Ela Bhatt, founder of the Self-Employed Women's Association, received the first award bestowed by the Global Fairness Initiative, which Secretary of State Hillary Clinton presented to her at a ceremony in November. Ms. Bhatt was honored for her work over the last 4 decades "helping move more than a million poor women in India to a position of dignity and independence," said Secretary Clinton.
Ms. Bhatt is a trailblazer in her work to raise the status of poor working women in India. She founded the Self-Employed Women's Association, or SEWA, in 1972, a trade union which now has more than one million members. It is an organization of poor, self-employed women. These are women who earn a living through their own labor or small businesses. They do not obtain regular salaried employment with welfare benefits like workers in the organized sector. Thanks to SEWA, these women have secured legal protection for their trade and escaped the exploitation they once suffered at the hands of the police and money lenders. Ms. Bhatt, said Secretary Clinton, has fought to give women in India the chance to start a business, send their children to school, open their own bank account, or simply be treated with respect by their husbands, their mothers-in-law, their neighbors, and authorities.
At the award ceremony for Ms. Bhatt, Secretary Clinton noted that "Talent is universal but opportunity is not. And that is inherently unfair. It is not fair that whether people get the chance to express their talents depends, to a large extent, on who their parents are or where they live."

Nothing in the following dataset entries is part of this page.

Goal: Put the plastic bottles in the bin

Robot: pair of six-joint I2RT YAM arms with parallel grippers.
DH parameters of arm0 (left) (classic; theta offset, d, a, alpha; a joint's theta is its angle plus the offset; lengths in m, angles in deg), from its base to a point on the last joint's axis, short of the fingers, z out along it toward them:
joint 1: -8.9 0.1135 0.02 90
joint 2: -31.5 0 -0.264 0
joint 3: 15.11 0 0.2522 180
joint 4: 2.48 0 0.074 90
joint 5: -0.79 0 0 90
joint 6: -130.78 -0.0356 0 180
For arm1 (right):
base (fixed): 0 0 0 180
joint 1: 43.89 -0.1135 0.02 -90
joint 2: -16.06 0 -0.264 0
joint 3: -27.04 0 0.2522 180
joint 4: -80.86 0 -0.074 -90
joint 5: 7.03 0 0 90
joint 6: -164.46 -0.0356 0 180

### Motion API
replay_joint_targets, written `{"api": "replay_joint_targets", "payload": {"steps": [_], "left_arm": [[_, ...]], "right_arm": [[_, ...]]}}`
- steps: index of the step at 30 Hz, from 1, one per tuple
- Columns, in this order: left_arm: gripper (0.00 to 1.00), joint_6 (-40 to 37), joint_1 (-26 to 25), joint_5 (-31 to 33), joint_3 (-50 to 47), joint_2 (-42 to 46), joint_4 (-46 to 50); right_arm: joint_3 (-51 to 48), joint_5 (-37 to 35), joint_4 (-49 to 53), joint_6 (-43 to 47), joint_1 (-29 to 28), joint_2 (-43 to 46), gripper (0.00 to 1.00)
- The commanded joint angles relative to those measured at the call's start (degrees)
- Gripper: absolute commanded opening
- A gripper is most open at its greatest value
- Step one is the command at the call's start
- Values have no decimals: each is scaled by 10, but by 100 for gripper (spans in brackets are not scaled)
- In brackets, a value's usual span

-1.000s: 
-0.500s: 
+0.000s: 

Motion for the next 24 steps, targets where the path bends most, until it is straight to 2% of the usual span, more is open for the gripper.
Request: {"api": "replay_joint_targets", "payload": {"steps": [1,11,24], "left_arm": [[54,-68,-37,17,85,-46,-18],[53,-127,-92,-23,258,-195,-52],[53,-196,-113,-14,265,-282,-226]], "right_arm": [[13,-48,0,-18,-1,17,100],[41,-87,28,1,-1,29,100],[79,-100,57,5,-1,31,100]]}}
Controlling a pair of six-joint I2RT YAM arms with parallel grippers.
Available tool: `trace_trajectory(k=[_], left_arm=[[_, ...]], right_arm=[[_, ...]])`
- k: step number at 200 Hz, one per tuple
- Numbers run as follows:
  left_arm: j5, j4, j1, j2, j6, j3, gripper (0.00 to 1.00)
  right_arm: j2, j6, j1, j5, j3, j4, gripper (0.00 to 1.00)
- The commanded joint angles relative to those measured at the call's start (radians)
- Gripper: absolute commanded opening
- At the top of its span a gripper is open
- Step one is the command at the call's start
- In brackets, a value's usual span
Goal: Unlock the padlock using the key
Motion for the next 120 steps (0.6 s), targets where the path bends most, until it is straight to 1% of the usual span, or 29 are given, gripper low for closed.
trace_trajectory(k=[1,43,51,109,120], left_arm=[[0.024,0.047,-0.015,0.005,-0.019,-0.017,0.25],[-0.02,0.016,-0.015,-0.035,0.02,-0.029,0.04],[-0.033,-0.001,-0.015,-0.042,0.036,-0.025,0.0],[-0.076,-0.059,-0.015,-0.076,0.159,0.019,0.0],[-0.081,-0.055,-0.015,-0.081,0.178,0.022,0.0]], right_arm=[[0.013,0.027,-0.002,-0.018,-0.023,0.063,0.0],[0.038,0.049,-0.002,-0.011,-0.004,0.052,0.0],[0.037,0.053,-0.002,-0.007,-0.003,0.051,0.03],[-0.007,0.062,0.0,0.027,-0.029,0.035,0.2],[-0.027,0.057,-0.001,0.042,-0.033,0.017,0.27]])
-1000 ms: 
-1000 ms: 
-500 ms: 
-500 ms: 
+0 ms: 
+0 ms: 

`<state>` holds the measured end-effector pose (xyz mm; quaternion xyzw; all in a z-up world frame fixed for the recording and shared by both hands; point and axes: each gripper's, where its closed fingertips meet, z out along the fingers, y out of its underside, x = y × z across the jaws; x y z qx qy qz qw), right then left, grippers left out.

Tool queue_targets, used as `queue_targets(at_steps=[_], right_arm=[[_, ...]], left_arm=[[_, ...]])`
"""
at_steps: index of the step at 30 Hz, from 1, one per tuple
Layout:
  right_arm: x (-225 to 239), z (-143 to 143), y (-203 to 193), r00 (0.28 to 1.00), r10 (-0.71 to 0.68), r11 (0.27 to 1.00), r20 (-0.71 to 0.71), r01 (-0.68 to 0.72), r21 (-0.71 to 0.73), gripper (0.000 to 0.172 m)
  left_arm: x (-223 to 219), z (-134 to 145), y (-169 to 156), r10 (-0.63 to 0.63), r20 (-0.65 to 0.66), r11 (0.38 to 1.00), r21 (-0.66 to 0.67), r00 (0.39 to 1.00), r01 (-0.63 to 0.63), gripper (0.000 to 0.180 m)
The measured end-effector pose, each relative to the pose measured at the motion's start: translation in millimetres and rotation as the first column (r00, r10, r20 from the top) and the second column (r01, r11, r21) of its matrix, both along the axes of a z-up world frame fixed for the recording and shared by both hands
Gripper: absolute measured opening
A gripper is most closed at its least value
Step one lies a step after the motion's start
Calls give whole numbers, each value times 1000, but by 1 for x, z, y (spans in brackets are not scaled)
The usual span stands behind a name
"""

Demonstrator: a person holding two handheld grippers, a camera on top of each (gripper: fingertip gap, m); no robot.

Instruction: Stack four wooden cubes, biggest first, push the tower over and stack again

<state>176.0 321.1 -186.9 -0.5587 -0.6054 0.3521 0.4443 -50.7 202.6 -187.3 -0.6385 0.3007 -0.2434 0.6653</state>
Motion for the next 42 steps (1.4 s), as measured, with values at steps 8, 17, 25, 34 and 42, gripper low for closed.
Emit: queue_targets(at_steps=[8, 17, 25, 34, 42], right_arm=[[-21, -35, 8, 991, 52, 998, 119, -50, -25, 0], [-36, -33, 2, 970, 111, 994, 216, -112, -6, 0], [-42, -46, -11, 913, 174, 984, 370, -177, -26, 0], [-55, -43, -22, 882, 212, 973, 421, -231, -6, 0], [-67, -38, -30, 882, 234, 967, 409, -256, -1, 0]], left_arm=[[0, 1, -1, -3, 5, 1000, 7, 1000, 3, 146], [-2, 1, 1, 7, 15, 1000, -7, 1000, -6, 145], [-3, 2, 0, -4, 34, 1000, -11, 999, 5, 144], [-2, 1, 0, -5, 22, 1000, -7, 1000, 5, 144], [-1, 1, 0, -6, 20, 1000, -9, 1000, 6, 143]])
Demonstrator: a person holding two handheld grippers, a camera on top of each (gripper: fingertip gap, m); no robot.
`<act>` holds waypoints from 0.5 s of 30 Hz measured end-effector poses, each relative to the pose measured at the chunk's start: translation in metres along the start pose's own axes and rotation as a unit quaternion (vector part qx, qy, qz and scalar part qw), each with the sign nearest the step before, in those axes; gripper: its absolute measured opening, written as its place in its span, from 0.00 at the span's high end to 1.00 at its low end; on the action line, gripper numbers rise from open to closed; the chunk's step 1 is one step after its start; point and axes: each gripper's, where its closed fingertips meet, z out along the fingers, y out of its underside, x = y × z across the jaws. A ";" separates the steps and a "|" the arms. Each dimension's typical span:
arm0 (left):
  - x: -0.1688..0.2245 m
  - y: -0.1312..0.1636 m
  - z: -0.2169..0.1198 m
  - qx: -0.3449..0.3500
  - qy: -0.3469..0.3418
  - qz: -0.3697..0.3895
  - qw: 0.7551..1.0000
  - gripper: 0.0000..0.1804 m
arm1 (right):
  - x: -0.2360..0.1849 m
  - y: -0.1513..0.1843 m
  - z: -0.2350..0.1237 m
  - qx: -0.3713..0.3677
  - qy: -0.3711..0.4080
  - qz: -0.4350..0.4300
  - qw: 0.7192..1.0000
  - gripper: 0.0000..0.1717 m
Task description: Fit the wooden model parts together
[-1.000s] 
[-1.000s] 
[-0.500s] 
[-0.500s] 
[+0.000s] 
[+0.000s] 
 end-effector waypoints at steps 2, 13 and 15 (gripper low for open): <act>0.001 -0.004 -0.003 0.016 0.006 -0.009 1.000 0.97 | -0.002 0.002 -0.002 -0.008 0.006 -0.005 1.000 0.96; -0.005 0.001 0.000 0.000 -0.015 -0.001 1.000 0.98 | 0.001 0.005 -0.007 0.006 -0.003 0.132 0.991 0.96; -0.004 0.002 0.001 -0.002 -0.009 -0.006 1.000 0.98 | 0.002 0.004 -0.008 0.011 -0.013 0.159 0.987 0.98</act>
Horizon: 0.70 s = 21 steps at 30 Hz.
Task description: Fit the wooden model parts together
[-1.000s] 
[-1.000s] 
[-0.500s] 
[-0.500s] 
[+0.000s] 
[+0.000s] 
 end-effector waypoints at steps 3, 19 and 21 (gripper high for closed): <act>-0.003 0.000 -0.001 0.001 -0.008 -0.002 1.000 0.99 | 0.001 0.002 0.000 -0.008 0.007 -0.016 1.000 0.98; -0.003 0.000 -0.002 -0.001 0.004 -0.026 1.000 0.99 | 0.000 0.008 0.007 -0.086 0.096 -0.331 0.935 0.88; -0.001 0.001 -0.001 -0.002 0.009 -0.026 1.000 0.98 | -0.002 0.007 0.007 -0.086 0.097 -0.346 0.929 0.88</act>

Of the billions of people worldwide trapped in poverty, many do have the skills and the determination to build better lives. But too many barriers stand in their way, including unfair trade practices, low wages, poor health care, and inadequate schooling. The Global Fairness Initiative, or GFI, aims to address the inequities and works to advance fair wages, equal access to markets and balanced public policy to generate opportunity and end the cycle of poverty.
It is organizations like GFI and individuals like Ela Bhatt that are giving the world's poorest and most oppressed the means to overcome long legacies of inequality and unfairness.